Atatürk's cult of personality, also referred to as Atatürk fetishism, was started during the life of Mustafa Kemal Atatürk and continued by his successors after his death in 1938, by members of both his Republican People's Party and opposition parties alike, as well as by himself, believing that he was "always right". It was established during his lifetime in order to popularize and cement his social and political reforms as a founder and the first President of Turkey.

Atatürk's cult has been compared to the personality cults of the Soviet Union, and has also been referred to as "the most grotesque state-sponsored cult of personality outside North Korea". According to political scientist Mark A. Wolfgram "one can hardly have an honest conversation about his [Atatürk's] life in Turkey today, nor question the legacy of the Republic that he established".

Widely considered a political religion "of grotesque proportions", the cult is noted by Erik-Jan Zürcher as being "by far the longest running political personality cult in the modern world".

== Institutionalization in the Turkish education system ==

I am Turkish, I am honest, I am hardworking. My principle is to protect those younger than me, respect those older, and love my homeland and my nation more than myself. May my existence be a gift to the Turkish existence.

Atatürk's cult serves as a Turkish social engineering project. It was first put into effect in 1924 with the Tevhîd-i Tedrîsât Kanunu (The Unification of Education) law, which served as the primary apparatus for the indoctrination of young children to inculcate future generations and achieve the "ideal citizen", and started dominating the education system in the 1930s. As such, in Turkish schools, Atatürk became an institutionalized presence. According to Adem İnce, "Kemalist indoctrination still makes children believe that Atatürk is a hero, a spiritual guide (akin to a prophet), and even possessing a godlike character". Critical thinking is also undermined by the ideological characteristic of the curriculum, which is prominent throughout the entirety of the Turkish education system, from primary schools to universities.

In every school, there is a portrait of Atatürk, a Turkish flag, a copy of his "Address to Turkish Youth" above every blackboard, a bust of him in every schoolyard and a special "Atatürk corner" (a ritualistic mnemonic device which acts as a state surveillance instrument) in every classroom. In addition, in school primers, love for Atatürk is equated with love for one's parents. In primary school books, many illustrations include photographs of Atatürk and his profile is featured on the cover of the national alphabet textbook adopted by all schools from 1936 onwards. Meanwhile, Turkish school shows, particularly those staged on national holidays April 23, ("National Sovereignty and Children's Day") become tools for transmitting Kemalist nationalist values to children.
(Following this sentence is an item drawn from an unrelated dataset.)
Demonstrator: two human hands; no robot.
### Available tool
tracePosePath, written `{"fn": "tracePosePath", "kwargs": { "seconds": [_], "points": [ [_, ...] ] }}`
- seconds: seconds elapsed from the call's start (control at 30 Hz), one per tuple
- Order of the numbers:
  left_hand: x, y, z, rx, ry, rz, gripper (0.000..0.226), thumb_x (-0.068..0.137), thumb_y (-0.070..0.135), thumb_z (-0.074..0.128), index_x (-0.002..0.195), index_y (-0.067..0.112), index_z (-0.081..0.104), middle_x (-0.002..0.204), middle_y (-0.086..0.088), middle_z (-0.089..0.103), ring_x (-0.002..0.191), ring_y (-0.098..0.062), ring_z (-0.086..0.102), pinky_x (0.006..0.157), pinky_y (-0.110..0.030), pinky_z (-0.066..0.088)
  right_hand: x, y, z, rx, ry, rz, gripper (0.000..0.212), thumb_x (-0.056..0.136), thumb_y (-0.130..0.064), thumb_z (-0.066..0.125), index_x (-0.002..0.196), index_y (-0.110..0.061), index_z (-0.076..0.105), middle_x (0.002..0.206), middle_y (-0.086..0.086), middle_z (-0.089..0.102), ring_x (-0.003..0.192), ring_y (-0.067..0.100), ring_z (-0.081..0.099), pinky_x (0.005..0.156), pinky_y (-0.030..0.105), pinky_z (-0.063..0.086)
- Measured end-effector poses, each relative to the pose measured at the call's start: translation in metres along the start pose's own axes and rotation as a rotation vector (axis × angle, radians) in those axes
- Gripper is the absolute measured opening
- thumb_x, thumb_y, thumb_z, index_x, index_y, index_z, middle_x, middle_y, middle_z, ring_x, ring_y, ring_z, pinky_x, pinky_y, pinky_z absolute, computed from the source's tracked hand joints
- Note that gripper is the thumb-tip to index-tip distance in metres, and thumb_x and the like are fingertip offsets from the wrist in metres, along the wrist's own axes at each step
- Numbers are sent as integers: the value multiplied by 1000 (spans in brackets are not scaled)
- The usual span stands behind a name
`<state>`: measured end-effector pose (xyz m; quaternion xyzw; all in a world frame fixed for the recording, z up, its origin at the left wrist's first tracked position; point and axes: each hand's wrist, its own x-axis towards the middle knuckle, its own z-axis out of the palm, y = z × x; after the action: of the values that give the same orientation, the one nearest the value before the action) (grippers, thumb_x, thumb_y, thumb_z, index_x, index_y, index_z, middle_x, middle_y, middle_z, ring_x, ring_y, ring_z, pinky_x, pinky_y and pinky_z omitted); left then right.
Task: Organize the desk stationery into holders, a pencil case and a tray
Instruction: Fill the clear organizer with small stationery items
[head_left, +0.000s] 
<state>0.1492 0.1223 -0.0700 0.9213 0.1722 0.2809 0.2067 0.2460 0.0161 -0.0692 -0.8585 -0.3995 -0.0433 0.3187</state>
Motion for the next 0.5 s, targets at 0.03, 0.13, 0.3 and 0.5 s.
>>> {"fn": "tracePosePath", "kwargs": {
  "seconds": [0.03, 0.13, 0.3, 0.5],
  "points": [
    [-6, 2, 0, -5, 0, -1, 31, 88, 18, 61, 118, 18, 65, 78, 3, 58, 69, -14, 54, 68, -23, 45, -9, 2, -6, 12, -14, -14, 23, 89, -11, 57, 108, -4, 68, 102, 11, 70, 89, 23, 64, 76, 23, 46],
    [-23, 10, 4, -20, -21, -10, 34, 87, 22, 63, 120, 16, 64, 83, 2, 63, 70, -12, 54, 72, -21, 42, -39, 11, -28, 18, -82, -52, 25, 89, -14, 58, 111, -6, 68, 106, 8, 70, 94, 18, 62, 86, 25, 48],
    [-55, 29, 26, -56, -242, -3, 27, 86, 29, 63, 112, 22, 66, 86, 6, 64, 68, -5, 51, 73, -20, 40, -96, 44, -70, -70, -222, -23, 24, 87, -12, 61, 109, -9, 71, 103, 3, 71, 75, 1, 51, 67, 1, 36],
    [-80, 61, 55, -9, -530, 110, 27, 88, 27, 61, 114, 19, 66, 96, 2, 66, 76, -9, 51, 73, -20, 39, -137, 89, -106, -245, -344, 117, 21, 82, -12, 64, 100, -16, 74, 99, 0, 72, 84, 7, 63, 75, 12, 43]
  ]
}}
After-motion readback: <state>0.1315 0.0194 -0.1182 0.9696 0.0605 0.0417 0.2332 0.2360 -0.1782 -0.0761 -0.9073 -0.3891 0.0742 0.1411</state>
In the shows, children wear t-shirts with Atatürk's face printed on them, whilst singing military marches and songs.

== Psychological analysis ==

They are after me because I am a Kemalist and I defend the Republic. They follow me to my home, they listen to my phone calls. They want to make an example out of me. All the articles I wrote online are being tracked. The CIA, FBI, and MİT are working together to eliminate me because they know my ideas are dangerous to their new world order.
— Turkish psychiatric hospital patient, as cited in Başaran et al. (2025)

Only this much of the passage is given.